_Task details_
Skip the pictures. Transcribe exactly the lines from the line containing "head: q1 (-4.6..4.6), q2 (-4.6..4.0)" to the end of the listing.
= = = =
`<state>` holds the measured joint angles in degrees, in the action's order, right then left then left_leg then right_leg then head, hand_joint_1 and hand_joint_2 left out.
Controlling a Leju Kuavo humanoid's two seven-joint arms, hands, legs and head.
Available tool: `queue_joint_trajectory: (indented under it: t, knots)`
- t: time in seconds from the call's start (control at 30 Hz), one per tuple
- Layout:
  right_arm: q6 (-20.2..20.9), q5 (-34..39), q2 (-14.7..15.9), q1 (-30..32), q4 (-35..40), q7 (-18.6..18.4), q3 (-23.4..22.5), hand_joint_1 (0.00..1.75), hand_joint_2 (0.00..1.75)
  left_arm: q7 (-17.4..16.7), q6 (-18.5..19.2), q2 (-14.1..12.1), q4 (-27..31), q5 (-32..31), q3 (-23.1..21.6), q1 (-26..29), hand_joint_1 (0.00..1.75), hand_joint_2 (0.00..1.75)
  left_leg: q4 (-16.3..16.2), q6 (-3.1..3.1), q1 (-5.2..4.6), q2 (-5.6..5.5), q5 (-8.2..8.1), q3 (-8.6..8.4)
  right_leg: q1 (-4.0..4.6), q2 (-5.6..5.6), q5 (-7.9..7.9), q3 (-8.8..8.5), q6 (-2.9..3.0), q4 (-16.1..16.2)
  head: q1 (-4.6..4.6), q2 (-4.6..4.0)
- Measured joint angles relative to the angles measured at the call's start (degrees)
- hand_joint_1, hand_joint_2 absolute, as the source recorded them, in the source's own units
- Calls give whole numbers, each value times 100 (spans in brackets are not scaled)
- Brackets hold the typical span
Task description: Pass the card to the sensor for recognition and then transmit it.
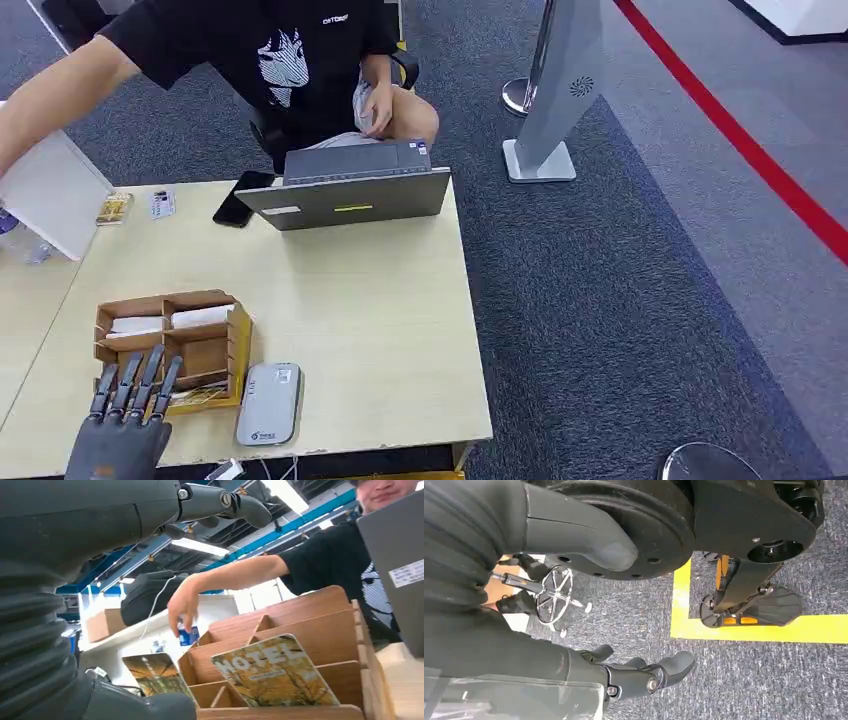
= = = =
_Completed exercise_
  head: q1 (-4.6..4.6), q2 (-4.6..4.0)
- Measured joint angles relative to the angles measured at the call's start (degrees)
- hand_joint_1, hand_joint_2 absolute, as the source recorded them, in the source's own units
- Calls give whole numbers, each value times 100 (spans in brackets are not scaled)
- Brackets hold the typical span
Task description: Pass the card to the sensor for recognition and then transmit it.

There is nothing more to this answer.